Safari extension tracking

API changes

Want to find out which APIs that were changed? Apple’s documentation portal has a handy mode to show all changes.

For example, CryptoKit now supports HKDF and PEM/DER serialization for asymmetric key types, and the new 1.1.0 RC1 version of CryptoKit was released right after Keynote. Yay! 🔐

Videos

There’s a lot of security and privacy-related sessions this year! However, if you were to watch just one video about security, I’d recommend this one: Secure your app: threat modeling and anti-patterns.

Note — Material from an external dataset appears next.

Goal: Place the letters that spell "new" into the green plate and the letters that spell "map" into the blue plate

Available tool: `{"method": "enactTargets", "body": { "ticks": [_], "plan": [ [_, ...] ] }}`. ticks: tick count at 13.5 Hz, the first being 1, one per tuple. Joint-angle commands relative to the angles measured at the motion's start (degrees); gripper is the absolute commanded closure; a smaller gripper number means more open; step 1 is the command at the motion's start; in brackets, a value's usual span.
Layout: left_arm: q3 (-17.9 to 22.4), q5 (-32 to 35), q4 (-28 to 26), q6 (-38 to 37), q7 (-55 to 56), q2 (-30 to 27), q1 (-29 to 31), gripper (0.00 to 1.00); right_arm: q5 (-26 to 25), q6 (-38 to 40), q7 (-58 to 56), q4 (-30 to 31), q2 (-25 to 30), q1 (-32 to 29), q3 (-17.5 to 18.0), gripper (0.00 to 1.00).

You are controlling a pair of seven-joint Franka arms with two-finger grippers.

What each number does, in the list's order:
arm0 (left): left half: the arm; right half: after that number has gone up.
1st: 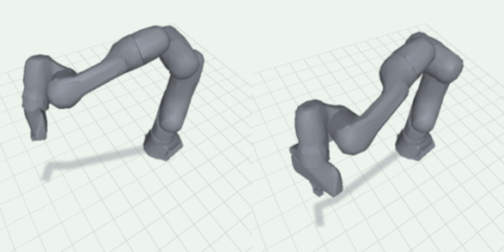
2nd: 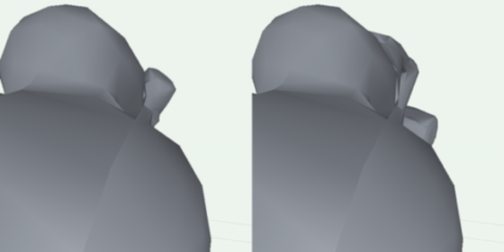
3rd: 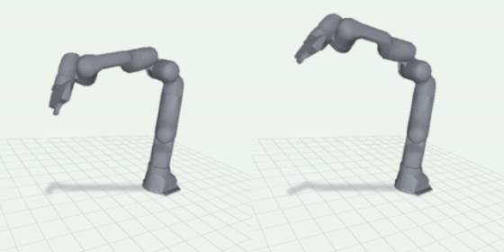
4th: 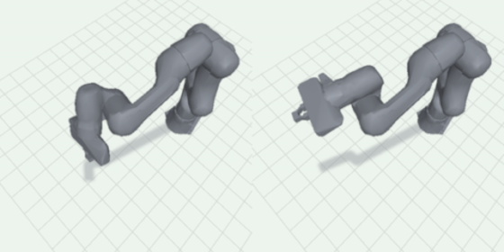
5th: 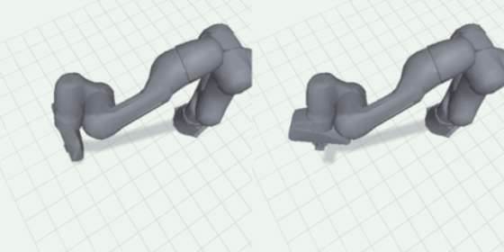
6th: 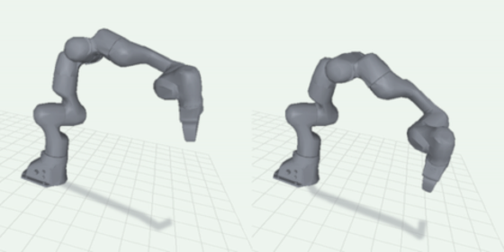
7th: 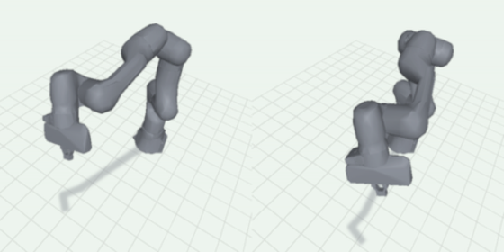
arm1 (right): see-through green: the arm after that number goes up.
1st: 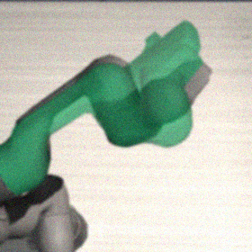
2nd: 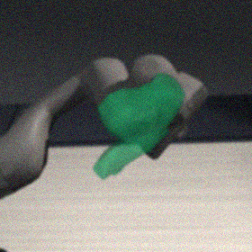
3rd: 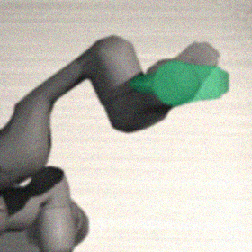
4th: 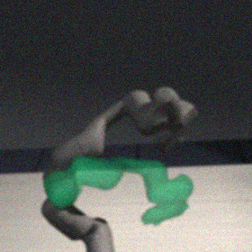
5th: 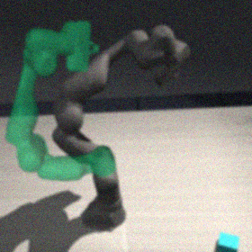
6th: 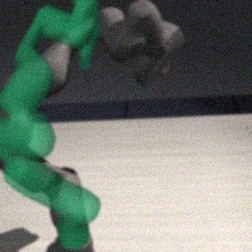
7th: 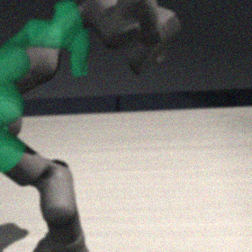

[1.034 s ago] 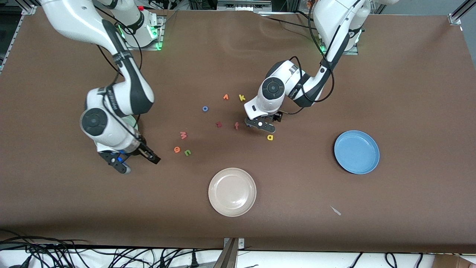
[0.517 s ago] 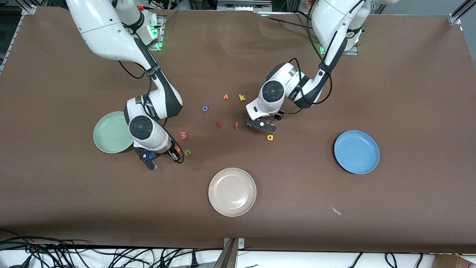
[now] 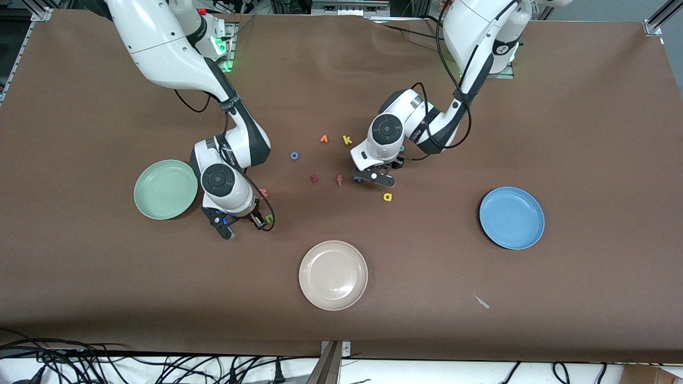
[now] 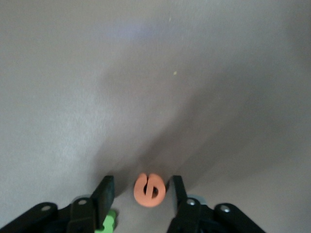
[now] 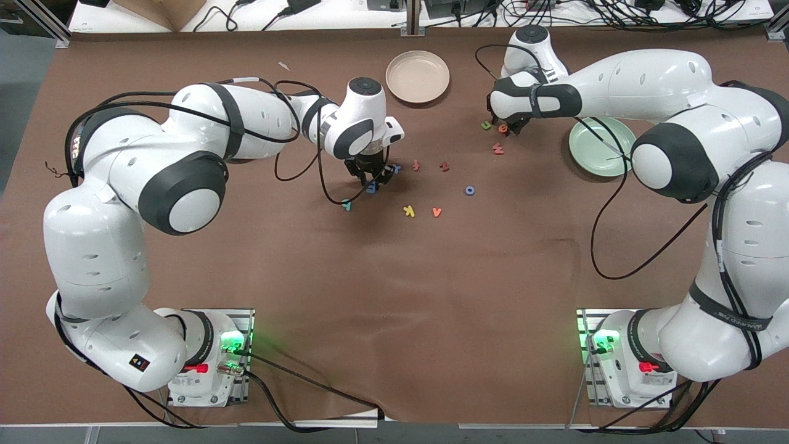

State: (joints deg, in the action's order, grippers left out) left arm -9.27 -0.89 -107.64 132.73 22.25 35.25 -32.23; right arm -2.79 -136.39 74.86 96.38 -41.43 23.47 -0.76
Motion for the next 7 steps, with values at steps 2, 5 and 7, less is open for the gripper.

Secure your app: threat modeling and anti-patterns

Disclaimer: I haven't watched the videos I’m mentioning in this article yet, because at the time I’m writing, they’re not yet available. But their descriptions look very promising.

Privacy

Authentication

Car keys

Machine Learning

Permissions for photos, location, contacts

Networking

To wrap up

Oh, what a Keynote! Of course, I couldn’t mention all of the new security and privacy-related features in this article, and I’m looking forward to watching videos and learning new things during WWDC20.